In [None]:
!mkdir -p ~/.kaggle
!cp kaggle.json ~/.kaggle/

In [None]:
!kaggle datasets download -d salader/dogs-vs-cats

dogs-vs-cats.zip: Skipping, found more recently modified local copy (use --force to force download)


In [None]:
import zipfile
zip_ref = zipfile.ZipFile('/content/dogs-vs-cats.zip','r')
zip_ref.extractall('/content')
zip_ref.close()

In [None]:
import tensorflow as tf
from tensorflow import keras
from keras import Sequential
from keras.layers import Dense,Conv2D, MaxPooling2D,Flatten

In [None]:
import os
# what we can do is feed all the images to the model and for that we can write a custom code by importing the os module
# we will pick up all the files and their labels and then feed it to our cnn model
# the issue here is that since the data is very large, more than 1GB, there might be less space available in the RAM
# Hence processing (provided by keras) the whole model all at once might be an issue
# Hence we use generators that didvide our data into batches and in RAM we load these batches one by one

In [None]:
# generators
train_ds = keras.utils.image_dataset_from_directory(
    directory = '/content/train' ,
    labels = 'inferred' ,
    label_mode = 'int' , #cats = 0 and dogs = 1
    batch_size = 32 ,
    image_size = (256,256)
)

Found 20000 files belonging to 2 classes.


In [None]:
validation_ds = keras.utils.image_dataset_from_directory(
    directory = '/content/test' ,
    labels = 'inferred' ,
    label_mode = 'int' , #cats = 0 and dogs = 1
    batch_size = 32 ,
    image_size = (256,256)
)

Found 5000 files belonging to 2 classes.


In [None]:
# These images got stored in the form of a numpy array which is of the size of 0 to 255 and we have to make it from 0 to 1
# Hence we perform normalization
def process(image,label) :
  image = tf.cast(image/255 , tf.float32)
  return image,label

train_ds = train_ds.map(process)
validation_ds = validation_ds.map(process)

In [None]:
# Creating a CNN Model
# 3 Convolution Layers : 1 - 32 filters , 2nd layer - 64 filters, 3rd layer - 128 filteres
model = Sequential()

model.add(Conv2D(32,kernel_size=(3,3),padding='valid',activation = 'relu', input_shape=(256,256,3)))
model.add(MaxPooling2D(pool_size=(2,2),strides=2,padding='valid'))

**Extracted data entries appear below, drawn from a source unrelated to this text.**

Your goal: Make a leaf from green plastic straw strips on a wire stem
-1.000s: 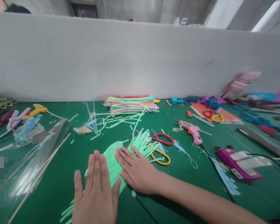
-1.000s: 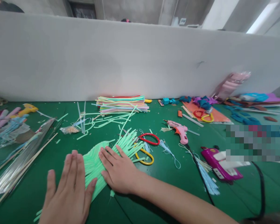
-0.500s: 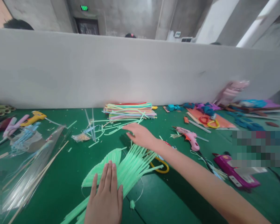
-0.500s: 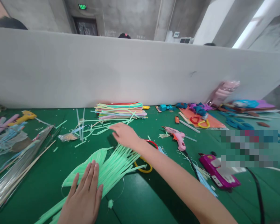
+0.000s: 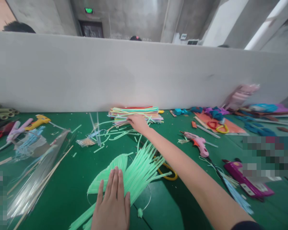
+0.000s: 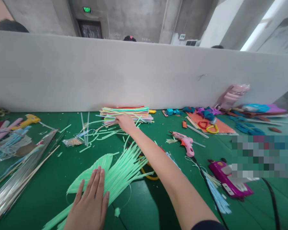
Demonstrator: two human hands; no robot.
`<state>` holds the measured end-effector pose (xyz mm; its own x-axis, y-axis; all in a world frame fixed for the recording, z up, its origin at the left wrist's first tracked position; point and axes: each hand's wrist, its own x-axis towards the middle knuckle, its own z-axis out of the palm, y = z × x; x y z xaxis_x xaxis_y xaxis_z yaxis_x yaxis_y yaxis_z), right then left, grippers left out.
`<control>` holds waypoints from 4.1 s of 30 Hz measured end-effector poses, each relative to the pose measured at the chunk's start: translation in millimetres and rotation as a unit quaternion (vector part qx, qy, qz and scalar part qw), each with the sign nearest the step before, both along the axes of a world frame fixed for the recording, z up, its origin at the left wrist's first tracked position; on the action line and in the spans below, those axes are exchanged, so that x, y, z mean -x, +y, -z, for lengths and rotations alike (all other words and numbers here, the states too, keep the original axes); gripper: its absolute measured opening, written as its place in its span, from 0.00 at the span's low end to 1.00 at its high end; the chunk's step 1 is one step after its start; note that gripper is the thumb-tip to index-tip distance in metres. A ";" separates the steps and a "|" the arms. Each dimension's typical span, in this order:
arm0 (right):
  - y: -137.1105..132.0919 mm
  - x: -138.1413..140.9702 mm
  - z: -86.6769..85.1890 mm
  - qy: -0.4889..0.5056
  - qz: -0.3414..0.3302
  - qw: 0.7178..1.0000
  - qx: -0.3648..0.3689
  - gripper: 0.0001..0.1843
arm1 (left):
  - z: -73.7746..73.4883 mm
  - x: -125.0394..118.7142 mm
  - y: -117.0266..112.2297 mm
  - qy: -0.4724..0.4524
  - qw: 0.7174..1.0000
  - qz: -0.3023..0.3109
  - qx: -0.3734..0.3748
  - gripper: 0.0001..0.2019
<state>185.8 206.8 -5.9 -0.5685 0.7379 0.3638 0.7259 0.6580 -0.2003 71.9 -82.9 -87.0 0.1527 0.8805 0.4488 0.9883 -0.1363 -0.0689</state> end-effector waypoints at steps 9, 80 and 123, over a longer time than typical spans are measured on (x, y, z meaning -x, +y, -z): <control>-143.0 -73.8 -58.8 0.095 -0.240 0.956 0.138 0.12 | -1.3 4.9 -1.8 0.002 1.000 0.017 0.011 0.35; 45.8 -20.8 -4.4 -0.105 0.096 0.989 -0.028 0.17 | 3.4 10.9 5.9 0.048 0.996 0.056 -0.047 0.40; -225.8 -76.1 40.3 0.022 -0.366 0.928 -0.070 0.11 | -7.8 9.9 -0.4 0.027 0.997 0.071 -0.006 0.36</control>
<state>261.9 -19.0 -46.2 -0.8810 0.1037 0.4616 0.0672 0.9932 -0.0949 62.0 -83.3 -79.2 0.2993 0.8432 0.4465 0.9540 -0.2733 -0.1234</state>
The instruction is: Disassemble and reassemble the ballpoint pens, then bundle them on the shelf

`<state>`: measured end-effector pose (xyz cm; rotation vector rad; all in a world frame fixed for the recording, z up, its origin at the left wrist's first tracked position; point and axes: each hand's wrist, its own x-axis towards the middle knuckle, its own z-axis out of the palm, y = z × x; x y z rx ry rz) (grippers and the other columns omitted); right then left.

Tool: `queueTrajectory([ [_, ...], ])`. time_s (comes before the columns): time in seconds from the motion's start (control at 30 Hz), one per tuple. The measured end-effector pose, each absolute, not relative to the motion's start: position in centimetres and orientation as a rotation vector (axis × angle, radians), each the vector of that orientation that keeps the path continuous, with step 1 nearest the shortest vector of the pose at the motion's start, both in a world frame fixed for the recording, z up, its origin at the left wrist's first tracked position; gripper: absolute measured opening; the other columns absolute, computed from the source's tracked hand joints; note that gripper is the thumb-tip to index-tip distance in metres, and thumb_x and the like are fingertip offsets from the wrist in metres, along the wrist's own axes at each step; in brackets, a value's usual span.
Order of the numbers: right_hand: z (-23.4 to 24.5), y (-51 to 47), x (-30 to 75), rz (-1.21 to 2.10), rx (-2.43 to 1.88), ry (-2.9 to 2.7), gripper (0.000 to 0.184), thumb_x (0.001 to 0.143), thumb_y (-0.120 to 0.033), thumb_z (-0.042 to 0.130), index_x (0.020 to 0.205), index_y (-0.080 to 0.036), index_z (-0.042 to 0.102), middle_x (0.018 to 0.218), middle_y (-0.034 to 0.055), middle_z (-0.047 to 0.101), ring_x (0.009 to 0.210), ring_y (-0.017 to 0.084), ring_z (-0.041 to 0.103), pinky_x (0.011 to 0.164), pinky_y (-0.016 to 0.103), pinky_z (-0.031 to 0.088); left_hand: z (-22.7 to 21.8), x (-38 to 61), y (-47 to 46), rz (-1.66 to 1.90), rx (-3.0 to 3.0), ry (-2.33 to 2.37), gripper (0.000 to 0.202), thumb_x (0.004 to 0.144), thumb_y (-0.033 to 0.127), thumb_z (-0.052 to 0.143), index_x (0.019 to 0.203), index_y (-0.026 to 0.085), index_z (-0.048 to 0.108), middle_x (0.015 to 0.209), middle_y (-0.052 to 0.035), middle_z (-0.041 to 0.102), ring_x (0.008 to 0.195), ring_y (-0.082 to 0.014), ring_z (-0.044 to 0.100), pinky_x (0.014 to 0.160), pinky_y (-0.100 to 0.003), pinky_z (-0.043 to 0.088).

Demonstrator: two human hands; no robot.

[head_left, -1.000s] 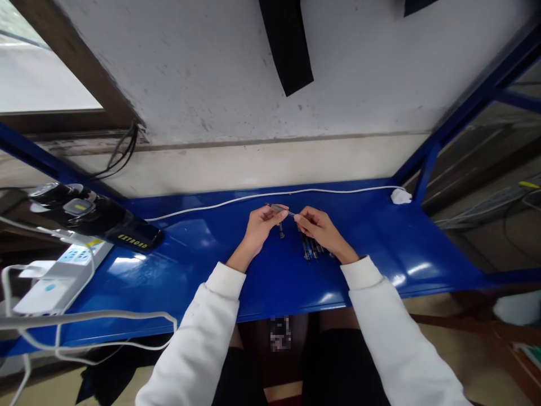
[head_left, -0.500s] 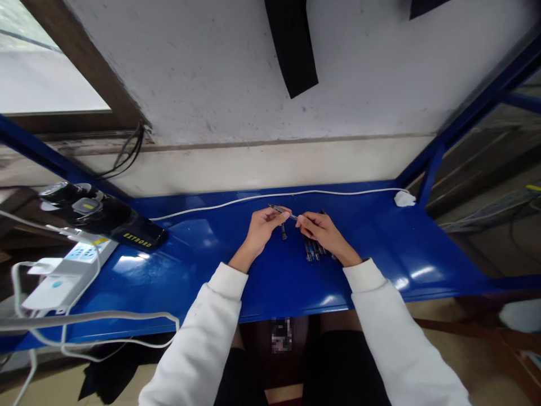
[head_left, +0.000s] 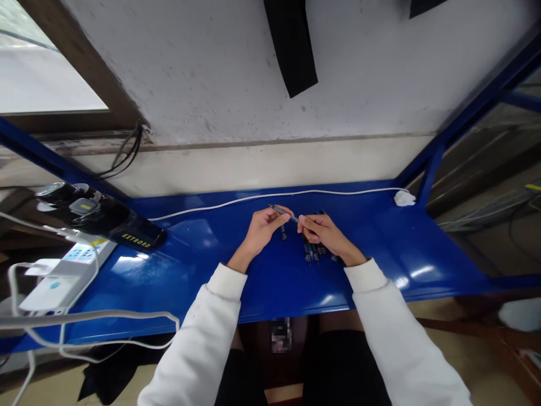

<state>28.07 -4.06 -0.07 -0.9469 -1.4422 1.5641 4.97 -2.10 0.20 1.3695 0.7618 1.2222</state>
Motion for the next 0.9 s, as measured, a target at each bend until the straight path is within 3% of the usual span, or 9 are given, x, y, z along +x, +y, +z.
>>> queueTrajectory([
  [0.23,-0.2,-4.0,27.6,1.594,-0.899,-1.301,0.048,0.108,-0.062,0.074,0.092,-0.017,0.079,0.055,-0.0074,0.044,0.048,0.008,0.032,0.050,0.028,0.022,-1.0,4.8,-1.5,1.171,1.641,0.831,0.030,0.107,0.047,0.076,0.121,0.021,0.081,0.121,-0.0112,0.083,0.107,-0.0240,0.077,0.096,-0.039,0.058],
  [0.33,0.4,-3.8,27.7,1.538,-0.840,-1.117,0.046,0.103,-0.063,0.080,0.095,-0.018,0.080,0.058,-0.0078,0.042,0.048,0.007,0.030,0.048,0.027,0.022,-2.1,4.5,-0.9,1.136,1.947,1.053,0.037,0.100,0.043,0.086,0.130,0.023,0.076,0.125,-0.0112,0.081,0.117,-0.0284,0.074,0.104,-0.046,0.056],
  [0.43,1.1,-3.5,28.2,1.473,-0.764,-0.920,0.044,0.099,-0.063,0.085,0.097,-0.019,0.079,0.062,-0.0084,0.039,0.049,0.007,0.025,0.046,0.025,0.022,-2.9,3.9,-0.5,1.074,2.202,1.236,0.036,0.095,0.035,0.091,0.125,0.023,0.074,0.119,-0.0101,0.078,0.118,-0.0316,0.072,0.114,-0.054,0.051],
  [0.67,1.1,-2.5,30.0,1.460,-0.630,-0.693,0.039,0.092,-0.055,0.094,0.099,-0.020,0.077,0.067,-0.0099,0.030,0.053,0.009,0.019,0.042,0.023,0.027,-3.0,2.8,-0.1,1.004,2.190,1.461,0.029,0.092,0.010,0.076,0.117,0.023,0.072,0.111,-0.0065,0.077,0.103,-0.0271,0.072,0.097,-0.045,0.055],
  [0.9,0.3,-2.7,31.1,1.372,-0.646,-0.630,0.038,0.085,-0.043,0.100,0.100,-0.021,0.072,0.071,-0.0095,0.035,0.055,0.008,0.027,0.043,0.020,0.030,-3.3,1.8,-0.8,1.016,2.205,1.558,0.023,0.098,0.017,0.070,0.120,0.021,0.077,0.108,-0.0088,0.078,0.092,-0.0264,0.072,0.092,-0.042,0.055],
])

model.add(Conv2D(64,kernel_size=(3,3),padding='valid',activation = 'relu'))
model.add(MaxPooling2D(pool_size=(2,2),strides=2,padding='valid'))

model.add(Conv2D(128,kernel_size=(3,3),padding='valid',activation = 'relu'))
model.add(MaxPooling2D(pool_size=(2,2),strides=2,padding='valid'))

model.add(Flatten())

model.add(Dense(128,activation = 'relu'))
model.add(Dense(64,activation= 'relu'))
model.add(Dense(1,activation= 'sigmoid'))

In [None]:
model.summary()

Model: "sequential_1"
_________________________________________________________________
 Layer (type)                Output Shape              Param #   
 conv2d_3 (Conv2D)           (None, 254, 254, 32)      896       
                                                                 
 max_pooling2d_3 (MaxPoolin  (None, 127, 127, 32)      0         
 g2D)                                                            
                                                                 
 conv2d_4 (Conv2D)           (None, 125, 125, 64)      18496     
                                                                 
 max_pooling2d_4 (MaxPoolin  (None, 62, 62, 64)        0         
 g2D)                                                            
                                                                 
 conv2d_5 (Conv2D)           (None, 60, 60, 128)       73856     
                                                                 
 max_pooling2d_5 (MaxPoolin  (None, 30, 30, 128)      

In [None]:
#end mei we have a tensor of (30,30,128) which we have flattened in the next step

model.compile(optimizer = 'adam',loss='binary_crossentropy', metrics = ['accuracy'])
#binary classification problem hence binary_cross_entropy

In [None]:
history = model.fit(train_ds,epochs=10,validation_data=validation_ds)

Epoch 1/10
Epoch 2/10
 20/625 [..............................] - ETA: 42s - loss: 0.5263 - accuracy: 0.7312

KeyboardInterrupt: 

In [None]:
import matplotlib.pyplot as plt
plt.plot(history.history['accuracy'], color = 'red', label = 'train')
plt.plot(history.history['val_accuracy'],color ='blue' , label = 'validation')
plt.legend()
plt.show()

# As the epochs are increasing the training accuracy is also increasing while the validation accuracy remains to be somewhat around 75-80%

In [None]:
# This gap displays that overfitting is happening
plt.plot(history.history['loss'] , color = 'red' , label = 'train')
plt.plot(history.history['val_loss'] , color = 'blue' , label = 'validation')
plt.legend()
plt.show()

In [None]:
import pickle
# to serialize our object and convert it into bytes and store that byte stream into a separate file

# Assuming 'history' is the object you want to serialize
# Replace 'history' with the actual object you want to pickle

# Serialize and save to a file
with open('model.pkl', 'wb') as file:
    pickle.dump(history, file)